Print

Yayasan Konsumen Tekstil Indonesia (YKTI) meminta pemerintah lebih tegas dalam menegakkan aturan penggunaan label berbahasa Indonesia dan penerapan Standar Nasional Indonesia (SNI) pada produk pakaian jadi. Regulasi ini dinilai penting agar konsumen dapat memahami spesifikasi dan kualitas produk yang dibeli serta melakukan pemeliharaan dengan tepat.

Direktur Eksekutif YKTI, Ardiman Pribadi, menyoroti rendahnya tingkat kepatuhan terhadap Peraturan Menteri Perdagangan (Permendag) No. 25 Tahun 2021, yang mewajibkan pencantuman label berbahasa Indonesia pada produk pakaian dan kain di pasar. Berdasarkan pemantauan YKTI, hanya sekitar 30% produk yang mematuhi aturan ini, dengan pelanggaran terbesar terjadi di platform perdagangan daring, di mana sekitar 90% produk tidak memiliki label berbahasa Indonesia. Sebagian besar produk justru menggunakan bahasa asing seperti Inggris, Tiongkok, Thailand, Korea, dan Jepang, sehingga menyulitkan konsumen dalam memahami informasi produk.

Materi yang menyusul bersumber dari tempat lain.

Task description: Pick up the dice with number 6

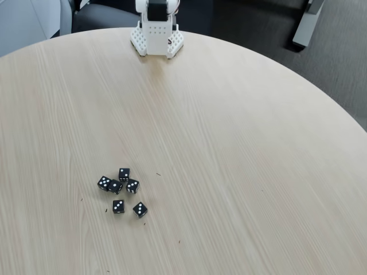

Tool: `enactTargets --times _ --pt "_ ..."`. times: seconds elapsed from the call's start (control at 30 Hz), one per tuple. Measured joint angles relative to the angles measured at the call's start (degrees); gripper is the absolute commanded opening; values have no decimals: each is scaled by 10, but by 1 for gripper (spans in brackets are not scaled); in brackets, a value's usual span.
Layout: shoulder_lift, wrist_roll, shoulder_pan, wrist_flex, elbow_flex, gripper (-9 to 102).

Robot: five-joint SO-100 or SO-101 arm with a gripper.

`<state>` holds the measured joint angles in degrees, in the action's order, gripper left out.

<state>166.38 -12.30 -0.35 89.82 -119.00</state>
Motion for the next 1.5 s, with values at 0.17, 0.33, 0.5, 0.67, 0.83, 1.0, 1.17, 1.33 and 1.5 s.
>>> enactTargets --times 0.17,0.33,0.5,0.67,0.83,1.0,1.17,1.33,1.5 --pt "54 53 -6 -56 -158 0" --pt "75 79 -2 -137 -279 0" --pt "71 88 -4 -215 -396 0" --pt "76 88 -6 -243 -468 0" --pt "120 90 -5 -243 -493 0" --pt "129 84 -5 -243 -509 0" --pt "132 48 -6 -238 -519 0" --pt "133 27 -6 -236 -519 0" --pt "133 15 -6 -236 -519 0"
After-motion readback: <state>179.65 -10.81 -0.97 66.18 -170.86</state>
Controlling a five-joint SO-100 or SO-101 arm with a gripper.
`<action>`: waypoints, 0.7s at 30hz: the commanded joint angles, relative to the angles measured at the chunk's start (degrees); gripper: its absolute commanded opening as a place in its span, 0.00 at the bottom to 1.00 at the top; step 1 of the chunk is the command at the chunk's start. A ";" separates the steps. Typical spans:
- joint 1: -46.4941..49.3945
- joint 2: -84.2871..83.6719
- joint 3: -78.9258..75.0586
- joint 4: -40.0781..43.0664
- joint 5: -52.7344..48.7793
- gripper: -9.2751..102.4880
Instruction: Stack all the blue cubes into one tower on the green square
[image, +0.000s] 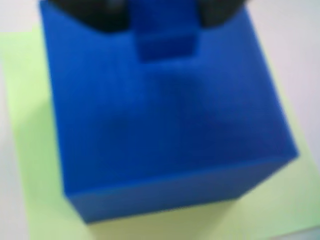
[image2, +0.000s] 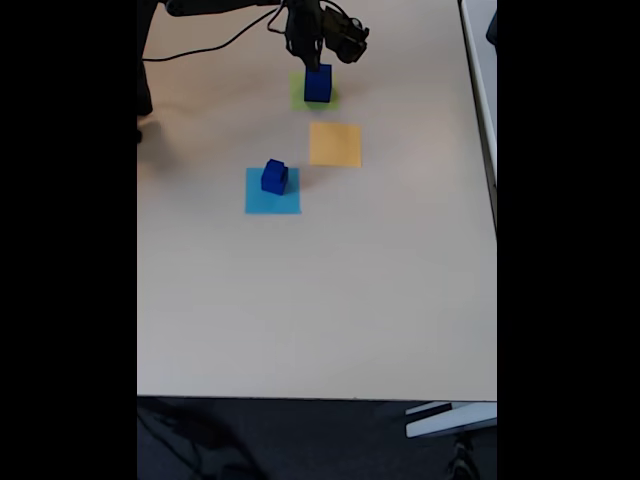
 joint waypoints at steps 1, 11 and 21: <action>0.09 0.35 -4.48 0.18 -0.35 0.09; 0.09 -0.70 -5.36 0.00 -0.35 0.09; 0.79 -0.44 -4.92 0.00 -1.41 0.11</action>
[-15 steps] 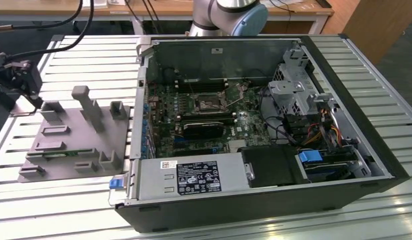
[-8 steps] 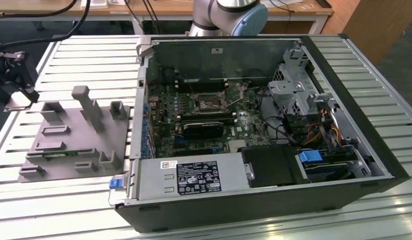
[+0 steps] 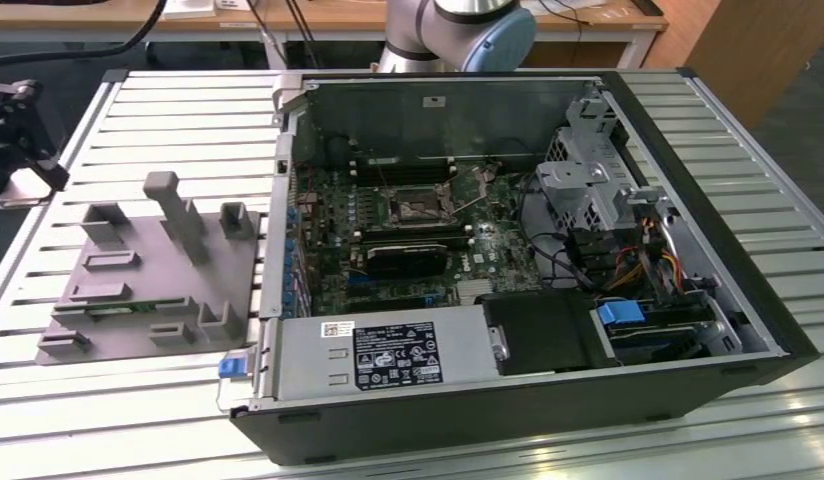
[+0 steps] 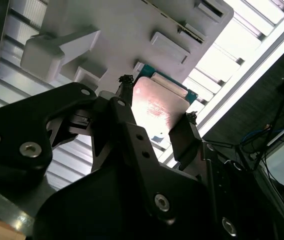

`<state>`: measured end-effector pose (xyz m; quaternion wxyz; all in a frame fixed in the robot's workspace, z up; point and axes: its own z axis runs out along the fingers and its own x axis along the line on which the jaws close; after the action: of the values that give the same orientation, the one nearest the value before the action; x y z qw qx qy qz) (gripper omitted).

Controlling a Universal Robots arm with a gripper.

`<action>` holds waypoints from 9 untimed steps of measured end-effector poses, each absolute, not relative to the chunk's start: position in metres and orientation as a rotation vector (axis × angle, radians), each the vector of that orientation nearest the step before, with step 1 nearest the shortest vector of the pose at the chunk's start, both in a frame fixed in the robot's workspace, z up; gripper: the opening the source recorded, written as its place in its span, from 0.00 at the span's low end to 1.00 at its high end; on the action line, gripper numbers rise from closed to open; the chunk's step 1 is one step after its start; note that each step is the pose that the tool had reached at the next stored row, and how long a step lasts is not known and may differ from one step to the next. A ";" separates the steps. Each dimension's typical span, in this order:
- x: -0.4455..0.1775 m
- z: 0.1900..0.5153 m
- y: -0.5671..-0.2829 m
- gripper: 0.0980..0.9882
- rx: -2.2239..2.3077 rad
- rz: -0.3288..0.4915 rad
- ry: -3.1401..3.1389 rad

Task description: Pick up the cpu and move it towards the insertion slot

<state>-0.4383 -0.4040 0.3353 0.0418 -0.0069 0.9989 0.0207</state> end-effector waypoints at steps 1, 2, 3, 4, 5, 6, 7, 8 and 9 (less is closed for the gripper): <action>-0.438 0.338 -0.404 0.50 -0.021 0.063 3.056; -0.438 0.341 -0.404 0.50 -0.021 0.063 3.055; -0.438 0.343 -0.404 0.50 -0.021 0.063 3.053; -0.438 0.346 -0.404 0.50 -0.021 0.063 3.052; -0.438 0.349 -0.404 0.50 -0.021 0.063 3.051; -0.438 0.351 -0.404 0.50 -0.021 0.063 3.049; -0.438 0.354 -0.404 0.50 -0.021 0.063 3.048; -0.438 0.356 -0.404 0.50 -0.021 0.063 3.047; -0.438 0.359 -0.404 0.50 -0.021 0.063 3.045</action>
<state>-0.4383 -0.4040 0.3591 0.0477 -0.0069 0.9986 0.0206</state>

Selain itu, YKTI menyoroti lemahnya penegakan SNI wajib untuk pakaian bayi, yang seharusnya menjadi perhatian utama karena berkaitan langsung dengan kesehatan dan tumbuh kembang anak. Banyak produk bayi yang dijual secara daring tanpa sertifikasi SNI, namun tidak mendapat tindakan hukum yang jelas.

Ketua Umum Ikatan Pengusaha Konveksi Berkarya (IPKB), Nandi Herdiaman, menilai lemahnya pengawasan dan buruknya kinerja bea cukai menjadi penyebab utama maraknya impor ilegal yang membanjiri pasar domestik. Ia menyoroti ketimpangan dalam penegakan hukum, di mana produk dalam negeri justru lebih ketat diawasi dibandingkan dengan produk impor ilegal. Menurutnya, regulasi mengenai label, SNI, dan K3L lebih banyak menekan produsen dalam negeri karena mereka lebih mudah dijangkau oleh aparat, sementara distributor dan pedagang barang impor sering luput dari pengawasan.

Persoalan ketimpangan ini juga diperparah oleh beban pajak yang harus ditanggung produsen lokal. Mereka diwajibkan membayar pajak, mulai dari PPN bahan baku hingga PPN penjualan, sementara produk impor ilegal dapat beredar bebas tanpa pajak, menciptakan persaingan yang tidak adil bagi industri dalam negeri.

Ketua Umum Asosiasi Produsen Serat dan Benang Filament Indonesia (APSyFI), Redma Gita Wirawasta, menilai kurangnya keseriusan pemerintah dalam menangani impor ilegal berdampak buruk pada industri tekstil dan produk tekstil (TPT). Hal ini telah menyebabkan banyak pabrik gulung tikar dan ratusan ribu pekerja kehilangan pekerjaan. APSyFI mendesak pemerintah untuk segera mengambil langkah konkret dengan meningkatkan pengawasan impor di perbatasan terkait aturan Label, SNI, dan K3L. Jika pengawasan hanya mengandalkan sistem post border, maka Kementerian Perdagangan akan mengalami kesulitan dalam mengendalikan produk yang sudah beredar di pasar.

Dengan meningkatnya impor ilegal dan lemahnya penegakan regulasi, industri tekstil dalam negeri menghadapi ancaman serius. Pelaku usaha mendesak pemerintah agar segera memperketat pengawasan dan menindak pelanggaran guna melindungi produsen lokal serta memastikan kepatuhan terhadap standar yang telah ditetapkan.